The first section to Phakding is a descent of 600 vertical feet. It was great to finally start the trek as it had taken four days of traveling and waiting to get to this point. The scenery in the valley was breath taking. The aqua coloured Dudh Koshi River (Milky River), with its source at Everest, was flanked by 2000 feet steep mountains on either side. Alpine forests covered the slopes. Rhododendron season is in spring and we therefore didn’t see much of it.

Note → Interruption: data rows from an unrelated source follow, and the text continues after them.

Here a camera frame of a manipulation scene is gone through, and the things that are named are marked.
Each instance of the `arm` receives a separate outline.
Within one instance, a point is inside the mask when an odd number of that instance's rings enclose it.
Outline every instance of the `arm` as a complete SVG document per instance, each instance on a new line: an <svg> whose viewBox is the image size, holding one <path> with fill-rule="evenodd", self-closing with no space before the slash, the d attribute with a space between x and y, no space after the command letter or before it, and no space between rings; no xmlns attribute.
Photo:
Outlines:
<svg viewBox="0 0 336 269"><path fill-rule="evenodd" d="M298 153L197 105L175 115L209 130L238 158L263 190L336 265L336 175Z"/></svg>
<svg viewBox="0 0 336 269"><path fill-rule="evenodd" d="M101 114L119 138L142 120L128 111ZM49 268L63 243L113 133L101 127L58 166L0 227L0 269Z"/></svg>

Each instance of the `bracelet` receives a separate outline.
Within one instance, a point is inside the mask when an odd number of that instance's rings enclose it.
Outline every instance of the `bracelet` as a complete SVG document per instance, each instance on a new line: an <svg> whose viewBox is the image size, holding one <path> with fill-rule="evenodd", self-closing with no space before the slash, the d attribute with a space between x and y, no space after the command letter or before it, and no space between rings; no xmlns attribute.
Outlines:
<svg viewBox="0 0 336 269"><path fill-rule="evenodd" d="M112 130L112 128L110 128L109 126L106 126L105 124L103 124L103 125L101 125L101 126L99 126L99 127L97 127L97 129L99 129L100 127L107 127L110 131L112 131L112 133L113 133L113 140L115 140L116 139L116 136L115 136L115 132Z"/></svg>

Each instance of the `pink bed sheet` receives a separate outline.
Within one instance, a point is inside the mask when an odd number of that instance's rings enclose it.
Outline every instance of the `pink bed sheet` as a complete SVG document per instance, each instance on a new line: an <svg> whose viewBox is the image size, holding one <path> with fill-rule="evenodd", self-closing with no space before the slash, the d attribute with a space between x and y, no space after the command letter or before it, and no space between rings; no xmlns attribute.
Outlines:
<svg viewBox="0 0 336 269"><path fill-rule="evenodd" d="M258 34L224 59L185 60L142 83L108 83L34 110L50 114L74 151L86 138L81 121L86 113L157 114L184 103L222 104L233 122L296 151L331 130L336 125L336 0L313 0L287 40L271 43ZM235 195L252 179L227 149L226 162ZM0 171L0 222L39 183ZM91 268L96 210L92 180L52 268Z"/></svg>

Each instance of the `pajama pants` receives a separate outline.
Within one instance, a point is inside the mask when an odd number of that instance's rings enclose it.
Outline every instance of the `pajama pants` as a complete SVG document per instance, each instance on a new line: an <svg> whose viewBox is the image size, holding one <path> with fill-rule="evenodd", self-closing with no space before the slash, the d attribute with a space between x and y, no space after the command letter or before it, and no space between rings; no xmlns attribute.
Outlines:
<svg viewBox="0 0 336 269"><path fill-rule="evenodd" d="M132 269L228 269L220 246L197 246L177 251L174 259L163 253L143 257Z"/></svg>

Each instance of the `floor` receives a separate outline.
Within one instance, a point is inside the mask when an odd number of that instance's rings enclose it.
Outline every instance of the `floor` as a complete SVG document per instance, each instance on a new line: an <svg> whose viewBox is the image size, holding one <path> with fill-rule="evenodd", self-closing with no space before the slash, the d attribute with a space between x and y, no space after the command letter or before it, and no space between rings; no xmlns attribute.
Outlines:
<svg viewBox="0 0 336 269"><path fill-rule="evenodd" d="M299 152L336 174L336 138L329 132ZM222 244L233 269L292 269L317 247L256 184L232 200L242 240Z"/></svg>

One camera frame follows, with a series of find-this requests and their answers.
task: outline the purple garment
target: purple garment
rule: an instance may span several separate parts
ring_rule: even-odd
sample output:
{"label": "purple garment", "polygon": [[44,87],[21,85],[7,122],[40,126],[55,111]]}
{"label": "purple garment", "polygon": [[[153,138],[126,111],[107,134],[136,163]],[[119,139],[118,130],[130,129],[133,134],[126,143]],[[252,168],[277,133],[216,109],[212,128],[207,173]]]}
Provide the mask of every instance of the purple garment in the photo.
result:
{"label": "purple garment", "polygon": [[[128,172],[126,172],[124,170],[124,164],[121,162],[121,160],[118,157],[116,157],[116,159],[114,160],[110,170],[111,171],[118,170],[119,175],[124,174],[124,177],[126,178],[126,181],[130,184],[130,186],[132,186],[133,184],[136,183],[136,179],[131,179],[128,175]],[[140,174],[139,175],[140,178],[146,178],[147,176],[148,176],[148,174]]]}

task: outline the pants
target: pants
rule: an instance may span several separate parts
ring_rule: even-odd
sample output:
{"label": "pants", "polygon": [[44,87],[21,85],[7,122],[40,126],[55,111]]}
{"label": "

We made our first acquaintance with a yak train and got into the rhythm of hiking. It took a few kilometres to sort out my daypack and camera bag so they would sit comfortably over my shoulders. I felt good and tried to savour every moment.

Himalayas
Phakding. Crossing over to the western side of the river.

 

Shrine
One of dozens of Stupas along the trek. A stupa is a Buddhist shrine. Always pass on the left.

 

River
The spectacular Dudh Koshi River close to Monjo.

 

Panorama
The entrance to the Sagarmatha National Park.

Phakding to Monjo

After tea at Phakding we started the climb towards Monjo. We crossed the first of several suspension bridges. You hike through lots of little villages and they all offer accommodation, ablution facilities and curio shops. Finally we made it to the entry point for the Sagarmatha National Park. A short hop down the hill from here is Jorsalle where we slept the first night. The lodge sits on the river bank. The rushing water outside our bedroom window made it sound as if we were next to the sea.

Village
The village of Jorsalle. We slept in the nearest lodge with the green roof.

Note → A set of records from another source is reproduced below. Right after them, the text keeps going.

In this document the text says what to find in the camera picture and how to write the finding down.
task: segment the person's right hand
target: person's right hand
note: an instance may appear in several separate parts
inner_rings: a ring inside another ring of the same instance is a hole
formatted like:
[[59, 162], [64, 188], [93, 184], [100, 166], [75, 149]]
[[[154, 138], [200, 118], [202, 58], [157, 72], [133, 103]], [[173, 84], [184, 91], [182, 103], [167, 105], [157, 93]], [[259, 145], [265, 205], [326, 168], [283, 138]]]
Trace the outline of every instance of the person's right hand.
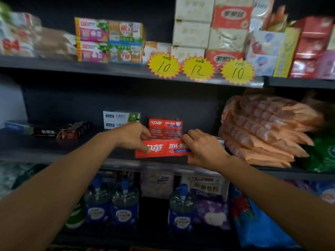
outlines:
[[188, 156], [187, 163], [191, 165], [218, 171], [231, 157], [215, 136], [201, 130], [190, 130], [182, 139], [194, 153], [194, 157]]

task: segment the yellow price tag
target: yellow price tag
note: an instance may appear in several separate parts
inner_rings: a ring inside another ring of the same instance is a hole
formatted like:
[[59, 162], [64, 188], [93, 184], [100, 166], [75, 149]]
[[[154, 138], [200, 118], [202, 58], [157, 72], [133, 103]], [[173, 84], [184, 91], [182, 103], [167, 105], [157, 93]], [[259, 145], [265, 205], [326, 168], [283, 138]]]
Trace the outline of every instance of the yellow price tag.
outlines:
[[187, 59], [182, 70], [187, 77], [194, 80], [209, 80], [214, 75], [213, 65], [201, 57]]
[[253, 80], [255, 71], [250, 63], [242, 59], [231, 59], [223, 64], [221, 74], [230, 83], [242, 85]]
[[165, 79], [176, 77], [180, 72], [178, 59], [165, 53], [152, 56], [148, 61], [148, 66], [151, 72]]

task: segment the metal shelf
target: metal shelf
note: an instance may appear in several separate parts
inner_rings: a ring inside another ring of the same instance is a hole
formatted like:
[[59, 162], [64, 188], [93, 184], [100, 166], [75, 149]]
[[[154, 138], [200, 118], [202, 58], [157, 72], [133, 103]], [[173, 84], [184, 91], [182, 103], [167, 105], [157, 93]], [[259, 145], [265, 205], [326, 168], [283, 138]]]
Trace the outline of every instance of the metal shelf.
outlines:
[[[150, 72], [147, 66], [114, 64], [114, 63], [84, 63], [68, 60], [39, 59], [19, 56], [0, 56], [0, 67], [29, 69], [29, 70], [46, 70], [46, 71], [63, 71], [84, 74], [113, 75], [120, 77], [134, 77], [147, 79], [164, 79], [159, 78]], [[187, 78], [184, 74], [172, 78], [174, 81], [194, 82]], [[211, 80], [202, 81], [205, 84], [231, 85], [224, 80], [221, 74], [216, 74]], [[262, 88], [264, 79], [255, 77], [253, 82], [243, 85], [243, 87]]]
[[[35, 138], [32, 136], [17, 134], [14, 131], [0, 130], [0, 160], [52, 163], [56, 159], [75, 150], [91, 139], [103, 129], [93, 129], [80, 140], [60, 140]], [[305, 171], [293, 165], [290, 169], [255, 166], [260, 171], [273, 175], [280, 179], [291, 180], [335, 180], [335, 174], [314, 173]], [[212, 172], [200, 167], [187, 164], [187, 157], [161, 157], [148, 159], [135, 159], [132, 150], [116, 149], [103, 163], [104, 170], [127, 170], [142, 172], [144, 169], [156, 169], [171, 171], [174, 175], [198, 175], [221, 177], [217, 172]]]
[[332, 80], [267, 77], [265, 81], [267, 86], [335, 89], [335, 81]]

Before the trip I had the best intention of showering every day. At Jorsalle I had the first of only two showers the entire trip! The outside shower’s water was warm for maybe thirty seconds before the gas ran out. To have cold showers at night while over 9000 feet is no fun. You also pay to shower and like water it becomes more expensive the higher you climb. I made peace with the fact of washing with wet wipes.

Long exposure
The aqua colour of the Dudh Koshi is due to glacial ice that has melted and rock sediment. @ Jorsalle.

 

Bridge
Yaks, donkeys and porters carry all goods into the Himalayas.

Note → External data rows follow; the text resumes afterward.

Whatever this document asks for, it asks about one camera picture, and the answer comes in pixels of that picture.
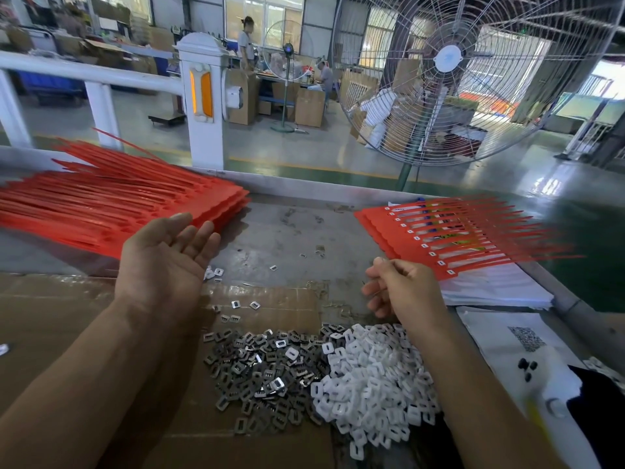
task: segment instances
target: right hand
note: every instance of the right hand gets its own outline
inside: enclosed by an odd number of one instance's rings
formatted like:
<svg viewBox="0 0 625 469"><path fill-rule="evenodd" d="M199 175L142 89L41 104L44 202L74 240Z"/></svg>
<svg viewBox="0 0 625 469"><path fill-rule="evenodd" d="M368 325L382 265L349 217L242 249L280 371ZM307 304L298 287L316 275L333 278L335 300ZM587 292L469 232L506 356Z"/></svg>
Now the right hand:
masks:
<svg viewBox="0 0 625 469"><path fill-rule="evenodd" d="M365 296L374 295L368 308L378 318L395 314L407 331L414 334L449 325L451 319L441 287L430 267L377 257L365 273L371 281L361 291Z"/></svg>

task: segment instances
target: small fan
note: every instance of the small fan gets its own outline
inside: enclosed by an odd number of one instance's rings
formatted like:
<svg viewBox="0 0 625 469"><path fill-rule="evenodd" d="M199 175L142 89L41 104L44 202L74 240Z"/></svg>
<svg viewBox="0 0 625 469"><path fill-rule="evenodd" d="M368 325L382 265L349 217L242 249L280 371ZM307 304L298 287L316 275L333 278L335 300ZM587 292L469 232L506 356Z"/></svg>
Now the small fan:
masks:
<svg viewBox="0 0 625 469"><path fill-rule="evenodd" d="M404 163L403 189L413 165L478 161L540 130L604 55L624 4L340 0L341 108L371 147Z"/></svg>
<svg viewBox="0 0 625 469"><path fill-rule="evenodd" d="M301 44L312 46L312 40L308 33L302 31L300 23L283 19L270 26L262 44L262 58L268 70L285 83L282 121L271 129L280 133L293 133L295 129L285 124L288 86L289 83L300 82L300 79L314 72L312 61L302 62L304 57L296 58Z"/></svg>

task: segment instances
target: left hand
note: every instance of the left hand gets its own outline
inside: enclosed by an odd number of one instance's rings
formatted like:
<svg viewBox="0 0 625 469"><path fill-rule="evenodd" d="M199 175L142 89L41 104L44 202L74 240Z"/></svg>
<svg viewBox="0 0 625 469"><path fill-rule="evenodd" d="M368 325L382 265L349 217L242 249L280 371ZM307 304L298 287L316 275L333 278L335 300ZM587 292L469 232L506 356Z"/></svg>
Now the left hand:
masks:
<svg viewBox="0 0 625 469"><path fill-rule="evenodd" d="M191 214L176 214L145 225L124 244L115 299L155 318L167 329L198 304L204 272L218 252L212 222L199 230Z"/></svg>

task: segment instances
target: orange reflector
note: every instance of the orange reflector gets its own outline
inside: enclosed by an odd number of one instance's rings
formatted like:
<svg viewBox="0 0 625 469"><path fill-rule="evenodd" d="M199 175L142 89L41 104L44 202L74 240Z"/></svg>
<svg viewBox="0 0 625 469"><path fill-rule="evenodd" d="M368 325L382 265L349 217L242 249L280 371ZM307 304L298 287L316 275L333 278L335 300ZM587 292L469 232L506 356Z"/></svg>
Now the orange reflector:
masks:
<svg viewBox="0 0 625 469"><path fill-rule="evenodd" d="M207 117L213 117L213 88L211 86L211 73L202 76L202 110Z"/></svg>
<svg viewBox="0 0 625 469"><path fill-rule="evenodd" d="M191 99L193 100L193 113L197 114L198 113L198 102L197 102L196 96L195 96L195 76L193 75L192 71L189 72L189 76L191 77Z"/></svg>

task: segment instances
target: fan hub
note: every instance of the fan hub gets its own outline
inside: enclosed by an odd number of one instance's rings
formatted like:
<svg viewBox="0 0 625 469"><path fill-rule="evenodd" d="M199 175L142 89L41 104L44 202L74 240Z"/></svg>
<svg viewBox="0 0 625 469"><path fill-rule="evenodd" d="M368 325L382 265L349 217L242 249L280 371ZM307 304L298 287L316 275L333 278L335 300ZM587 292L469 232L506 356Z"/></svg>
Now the fan hub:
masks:
<svg viewBox="0 0 625 469"><path fill-rule="evenodd" d="M463 60L460 48L454 44L448 44L434 57L434 65L440 72L451 72L458 67Z"/></svg>

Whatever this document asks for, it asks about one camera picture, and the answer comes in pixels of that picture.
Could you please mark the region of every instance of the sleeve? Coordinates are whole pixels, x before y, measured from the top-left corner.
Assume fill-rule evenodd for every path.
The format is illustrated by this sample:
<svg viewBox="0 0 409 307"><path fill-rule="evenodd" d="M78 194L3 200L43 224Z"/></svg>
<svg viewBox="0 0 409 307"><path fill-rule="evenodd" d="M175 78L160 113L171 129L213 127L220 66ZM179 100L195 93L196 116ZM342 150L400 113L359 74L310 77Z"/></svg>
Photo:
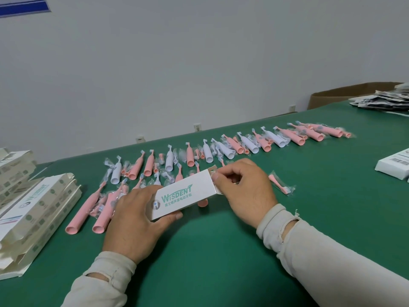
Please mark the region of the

Wayne and Nga-wang finally caught up with us at 8pm after only landing at Lukla in the late afternoon. The same distance we had covered in eight hours they completed in four. Half of the group’s bags though were still in Lukla. It didn’t make it on the first helicopter flight and there were no space for it on the Lukla flight that Wayne came in on. The three irate members would have to wait another day before they could reunite with their bags and put on some clean and warm clothes.

Suspension bridge
The most famous suspension bridge on the trek…Larja Bridge.

Up up up!

The next morning it was upwards and onwards for the three kilometre hop to Namche Bazaar. This is one of the biggest climbs of the trek…gaining altitude of 700 meters. The climb took us three hours. Not long after leaving Jorsalle we got to the famous and very high Larja suspension bridge. Crossing it takes a bit of nerve but the bridge is very stable. It’s not a big deal at all if you keep your eyes just straight ahead instead of looking down. It tends to create a bottleneck when yak trains also use it. Trekkers prefer one-way traffic instead of having to cross each other on the bridge.

Suspension bridge
Safely over Larja Bridge.

 

Valley
Looking back down to Larja Bridge.

 

Everest
Seeing Mt. Everest for the first time. Still at least 20km away as the crow flies. The massive Nuptse wall is in front.

Nowhere to go but UP!

After the bridge the climb starts in all earnestness and it’s just a slog up to Namche Bazaar. Suddenly you start to feel the effect of altitude as the pass tops out at 11150ft. Early on in the pass you see Mount Everest in the distance for the first time. It is a truly magnificent sight.

Namche
Ariving at Namche Bazaar (3440m). Locals doing their washing in the canal.

And so after leaving South Africa five days earlier I finally felt like I was in the Himalayas. There will be much more about Namche Bazaar in the next blog.